During its gradual recovery from 105.50, as portrayed by short-term ascending trend-line, the USDJPY presently trades above 50-day SMA for the first time since February; however, three-month old trend-channel resistance, around 110.50-55, becomes an important level for the pair to clear prior to visiting the 111 and the 38.2% Fibonacci Retracement of its January – May dip, at 111.70. Given the pair extends the short-covering rally beyond 111.70, the 112.60, 113.50 and the 114.15-20 are consecutive upside numbers that it could aim for. Moreover, the pair successful trade above 114.20 negates chances of its near-term downside and can further propel the northward trajectory towards breaking 115.00 round figure mark. Alternatively, pair's pullback from the present levels need to clear the 109.60 nearby trend-line support in order to test the 109.25-30 and the 108.20 supports while further downside below 108.20 can drag the prices to 107.50 and the 106.80 prior to making the pair re-test the early month lows around 105.50. However, mentioned channel's support-line, near 104.90, might hold its additional south-run captive.


Even if the EURJPY presently indicates a breakout of immediate symmetrical triangle resistance, at 123.80, which can trigger its short-term up-moves to 124.20, including 23.6% Fibonacci Retracement of its January – April decline, a broader downward slanting trend-line, forming part of descending triangle, around 125.00, might hold the pair's further upside captive. If the pair manage to clear the five month old triangle resistance, the 125.60 and the 126.50 are likely following resistances for the pair to mark. Given the pair's successful break above 126.50, the 127.20 might act as small barrier to clear before aiming the 128.00 resistance level. On the downside, 123.20 and the symmetrical triangle support of 122.95, are likely nearby supports that the pair might witness during its U-turn. However, pair's break below 122.95, could initial fresh downside pressure towards 122.50 and the 122.00 numbers before revisiting the broader triangle support-line of 121.40, which if broken makes the pair vulnerable enough to plunge towards 61.8% FE of the said downturn, near 120.00 psychological magnet.
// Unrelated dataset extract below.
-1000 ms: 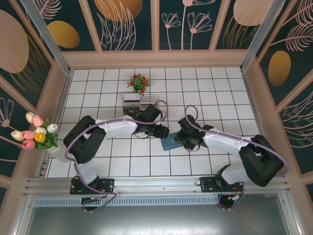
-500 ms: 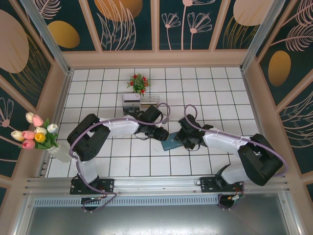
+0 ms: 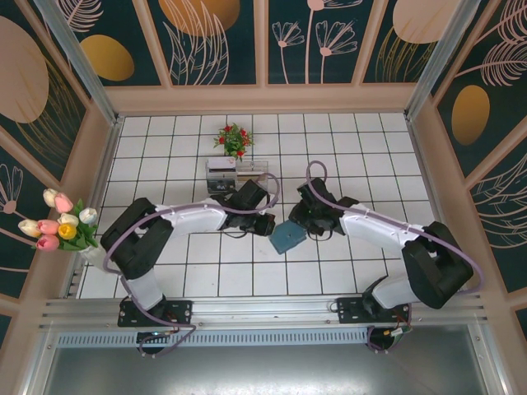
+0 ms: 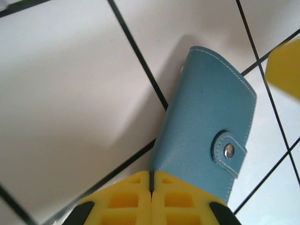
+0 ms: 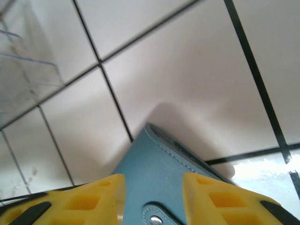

NZDJPY's bounce from 72.50 presently struggles to clear the 38.2% Fibonacci Retracement of its March – May south-run, at 74.70; however, pair's break of the same could find it hard to clear the resistance-line of the short-term "Rising-Wedge" bearish formation, near 75.00. If the pair surpasses 75.00 round figure mark, the decline favoring formation gets negated and the same moves can achieve 75.50 and the 75.75 resistance levels, which are then likely to confront with 61.8% Fibo level of 76.00. Given the pair's sustained up-move beyond 76.00, it can target 77.00 resistance number. Meanwhile, 74.35 and the formation lower-line, around 74.00, become important supports to watch. Should the pair clears the 74.00, the bearish pattern gets confirmed, which then gives rise to renewed downside pressure towards 73.30 and to the 73.00 prior to dragging the prices towards 72.50 re-test.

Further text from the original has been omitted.